豚コレラ発生1年 万全の経営再建支援を

 国内26年ぶりの豚コレラ発生から9日で1年となったが、終息への道筋が依然見えない。農水省は徹底した消毒や着替えなど飼養衛生管理の徹底で抑え込む方針だ。だが、農家は経営面でも精神面でも追い詰められている。農家の早期経営再建に向けた万全の支援を急ぐべきだ。

 日本農業新聞が豚コレラの被害農家を対象に行った調査では、回答者の72%が、既に再開した農家を含めて復帰に前向きな姿勢を示した。ところが2割は廃業すると答えた。いつ終息するか見通せない中、将来の展望を描けないことが主な理由だ。養豚経営には多大な投資が必要となる。資金繰りが厳しいことも追い打ちを掛けている。

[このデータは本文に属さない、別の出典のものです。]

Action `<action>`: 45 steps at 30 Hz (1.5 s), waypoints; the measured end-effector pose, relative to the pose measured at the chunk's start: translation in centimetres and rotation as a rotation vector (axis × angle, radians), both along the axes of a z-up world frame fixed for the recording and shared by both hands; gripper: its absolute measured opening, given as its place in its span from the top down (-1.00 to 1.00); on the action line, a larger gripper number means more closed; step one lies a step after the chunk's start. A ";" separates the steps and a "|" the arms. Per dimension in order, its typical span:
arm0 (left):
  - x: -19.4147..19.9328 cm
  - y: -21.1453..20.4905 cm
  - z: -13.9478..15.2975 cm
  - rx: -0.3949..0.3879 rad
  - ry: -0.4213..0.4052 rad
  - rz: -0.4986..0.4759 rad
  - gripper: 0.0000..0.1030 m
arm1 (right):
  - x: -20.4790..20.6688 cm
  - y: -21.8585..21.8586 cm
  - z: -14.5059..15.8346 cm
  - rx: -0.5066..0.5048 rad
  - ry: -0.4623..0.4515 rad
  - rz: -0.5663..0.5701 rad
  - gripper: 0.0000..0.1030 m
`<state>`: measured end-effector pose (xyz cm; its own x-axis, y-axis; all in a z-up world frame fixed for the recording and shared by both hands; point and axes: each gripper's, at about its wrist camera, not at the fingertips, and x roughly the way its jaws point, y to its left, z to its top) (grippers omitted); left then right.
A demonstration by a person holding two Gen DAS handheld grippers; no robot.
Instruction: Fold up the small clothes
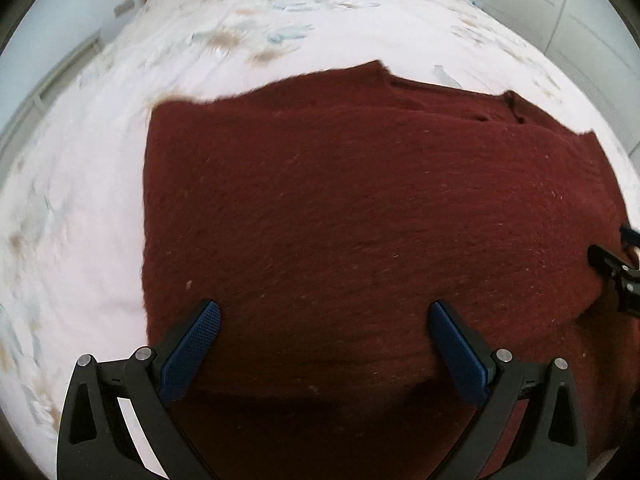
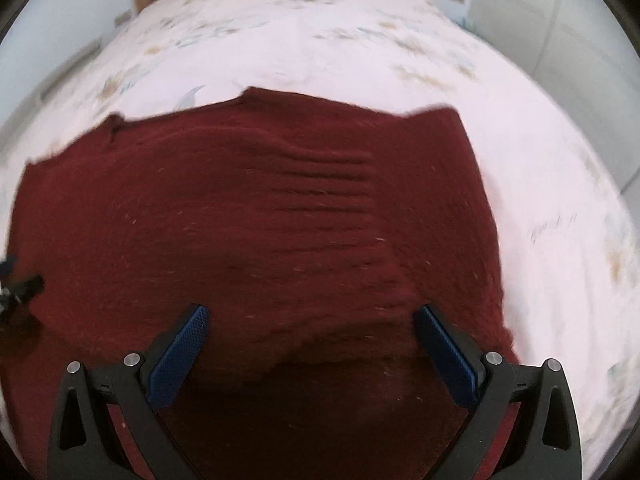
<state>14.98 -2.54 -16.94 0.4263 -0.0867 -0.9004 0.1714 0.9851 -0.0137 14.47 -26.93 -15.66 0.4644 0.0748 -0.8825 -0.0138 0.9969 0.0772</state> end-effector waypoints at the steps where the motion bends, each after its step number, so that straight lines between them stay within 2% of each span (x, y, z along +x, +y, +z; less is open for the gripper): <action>1: -0.1 0.2 0.0 -0.006 -0.002 -0.004 -0.99 | 0.0 -0.1 -0.1 0.010 0.001 0.003 -0.99; 4: -0.3 0.4 -0.1 -0.006 -0.007 -0.006 -0.99 | 0.0 -0.1 0.2 0.026 0.013 -0.002 -0.99; 7: 0.0 0.6 0.1 -0.006 0.021 -0.003 -0.99 | -0.9 -0.8 2.7 0.046 -0.045 -0.029 -0.99; 10: -0.2 0.5 1.8 0.015 0.035 0.012 -0.98 | -3.2 -1.8 5.8 0.081 -0.089 -0.029 -0.99; 13: -1.7 1.0 4.4 -0.015 0.024 0.032 -0.98 | -5.3 -3.1 7.6 0.083 -0.080 -0.012 -0.99; 16: -4.2 2.0 6.8 -0.043 0.000 0.027 -0.98 | -7.9 -4.2 7.9 0.093 -0.036 0.004 -0.99; 20: -8.4 3.1 8.3 -0.028 -0.001 -0.005 -0.98 | -11.7 -5.4 6.4 0.067 0.028 -0.006 -0.99; 29: -15.3 5.6 5.4 -0.058 0.133 0.047 -0.98 | -17.1 -7.4 2.0 0.097 0.150 -0.039 -0.99; 32: -17.5 6.1 4.2 -0.052 0.165 0.042 -0.98 | -18.1 -7.7 1.0 0.120 0.166 -0.058 -0.99; 36: -19.1 5.5 2.0 -0.010 0.222 0.036 -0.98 | -19.0 -7.0 0.8 0.084 0.165 -0.045 -0.99; 38: -19.7 5.1 1.2 -0.020 0.244 0.026 -0.98 | -19.3 -6.7 0.6 0.074 0.165 -0.033 -0.99; 43: -20.2 3.6 0.6 -0.011 0.222 0.015 -0.97 | -20.2 -6.0 0.3 0.063 0.164 -0.027 -0.99; 44: -20.1 3.4 0.6 -0.018 0.220 0.014 -0.97 | -20.3 -5.9 0.4 0.059 0.167 -0.025 -0.95; 45: -20.1 3.1 0.7 -0.038 0.218 0.009 -0.97 | -20.4 -5.8 0.4 0.053 0.171 -0.025 -0.82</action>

 復帰への道も険しい。例えば1万頭規模の養豚場はすぐにこれまで通りの売り上げを確保できるわけではない。子豚を買い増しながら規模を拡大する間、従業員の雇用をどう維持するのか。返済をどう進めるのか。農水省の指導通り飼養衛生管理を徹底しても、さまざまな要因で再発する恐れがある。先の見えない不安が農家に付きまとうのだ。

 ウイルス陽性の野生イノシシの確認は8月中旬に、岐阜、愛知、三重、福井の他、富山、長野の6県で合計1000頭を超えた。その後も感染拡大が止まらない。飼養衛生管理の徹底で本当に終息は見込めるのか。現場で対応できるものなのか。農家にはそういう心配もある。

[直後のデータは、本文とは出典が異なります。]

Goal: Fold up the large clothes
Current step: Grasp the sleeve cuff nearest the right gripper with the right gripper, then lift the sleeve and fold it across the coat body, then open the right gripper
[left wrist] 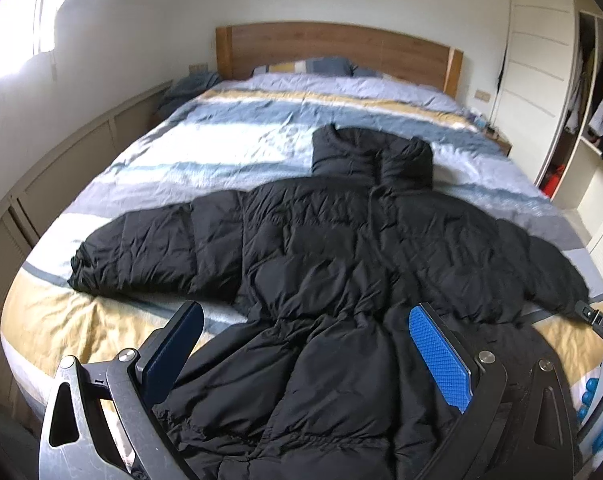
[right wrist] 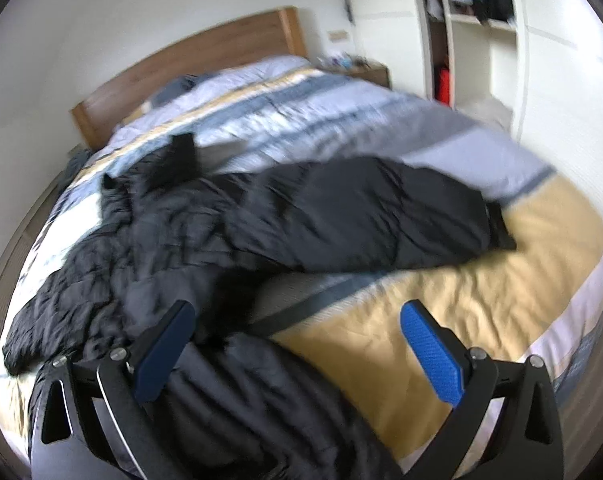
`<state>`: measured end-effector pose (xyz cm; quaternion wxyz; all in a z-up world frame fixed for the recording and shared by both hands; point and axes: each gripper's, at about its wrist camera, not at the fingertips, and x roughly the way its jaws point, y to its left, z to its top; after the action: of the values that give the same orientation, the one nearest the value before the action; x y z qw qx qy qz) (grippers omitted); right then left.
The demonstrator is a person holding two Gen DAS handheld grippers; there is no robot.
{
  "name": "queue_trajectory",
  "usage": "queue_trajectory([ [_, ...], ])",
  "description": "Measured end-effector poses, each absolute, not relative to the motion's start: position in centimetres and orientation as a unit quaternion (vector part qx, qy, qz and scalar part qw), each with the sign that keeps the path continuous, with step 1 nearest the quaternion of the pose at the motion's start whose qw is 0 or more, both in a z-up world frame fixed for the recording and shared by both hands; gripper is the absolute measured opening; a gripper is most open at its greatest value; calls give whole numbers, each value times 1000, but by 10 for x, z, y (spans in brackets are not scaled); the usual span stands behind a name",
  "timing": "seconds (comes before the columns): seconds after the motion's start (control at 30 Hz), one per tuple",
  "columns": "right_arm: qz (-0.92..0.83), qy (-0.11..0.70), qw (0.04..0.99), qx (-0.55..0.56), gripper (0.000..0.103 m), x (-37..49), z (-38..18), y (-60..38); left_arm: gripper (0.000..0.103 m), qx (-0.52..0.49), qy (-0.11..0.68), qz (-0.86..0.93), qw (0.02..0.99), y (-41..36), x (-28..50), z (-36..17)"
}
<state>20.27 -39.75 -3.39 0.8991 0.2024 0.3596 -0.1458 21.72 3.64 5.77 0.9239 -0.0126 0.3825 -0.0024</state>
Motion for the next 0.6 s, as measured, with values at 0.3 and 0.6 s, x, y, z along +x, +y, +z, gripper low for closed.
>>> queue_trajectory([
  [0.3,-152,335,844,390,103,213,-108,-505,101,4,421,27,906,39,240,20],
  [0.6,-144,277,814,490,103,222,-134,-571,101,15,440,24,898,30,249,1],
])
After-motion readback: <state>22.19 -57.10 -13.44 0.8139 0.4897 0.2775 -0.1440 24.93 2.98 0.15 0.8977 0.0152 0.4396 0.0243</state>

 豚コレラ対策は、先進事例となる欧州がヒントになる。岐阜県などが8月後半に欧州で豚コレラ対策を調査したところ、ドイツは豚コレラ対策として、高いレベルの管理が必要な特定病原菌不在(SPF)豚農場と同レベルの防疫水準を農場で実施。リトアニアは農場内への食品の持ち込みを禁止。さらにシャワー室で一定時間、シャワーを浴びないと鍵が開かない仕組みを導入するなど、相当に厳格な対策を行っている。このため、陽性の野生イノシシが農場から30メートル先で見つかっても、感染を防げた例があるという。

 もちろんドイツやリトアニアと日本は土地条件や状況も異なる。現場が対応できない内容では絵に描いた餅に終わる。野生イノシシの経口ワクチンを帯状に集中的に散布する「経口ワクチンベルト」の構築や消毒の徹底など、まずは現状を踏まえた飼養衛生管理を徹底していくことが重要だ。農家からの要望が多い豚へのワクチン使用についても、地域限定・期間限定を含めて検討を急ぐ必要がある。

 アジアでは、脅威となるアフリカ豚コレラが拡大している。日本全体で野生動物や人などを通じたウイルス侵入対策を徹底させることは、アフリカ豚コレラの日本への侵入を防ぐ手だてともなる。養豚は日本の畜産業の柱で、国民への国産安定供給という大事な役割を担う。廃業に追い詰められず、農家が安心して復帰できる道筋を早く確立することが求められる。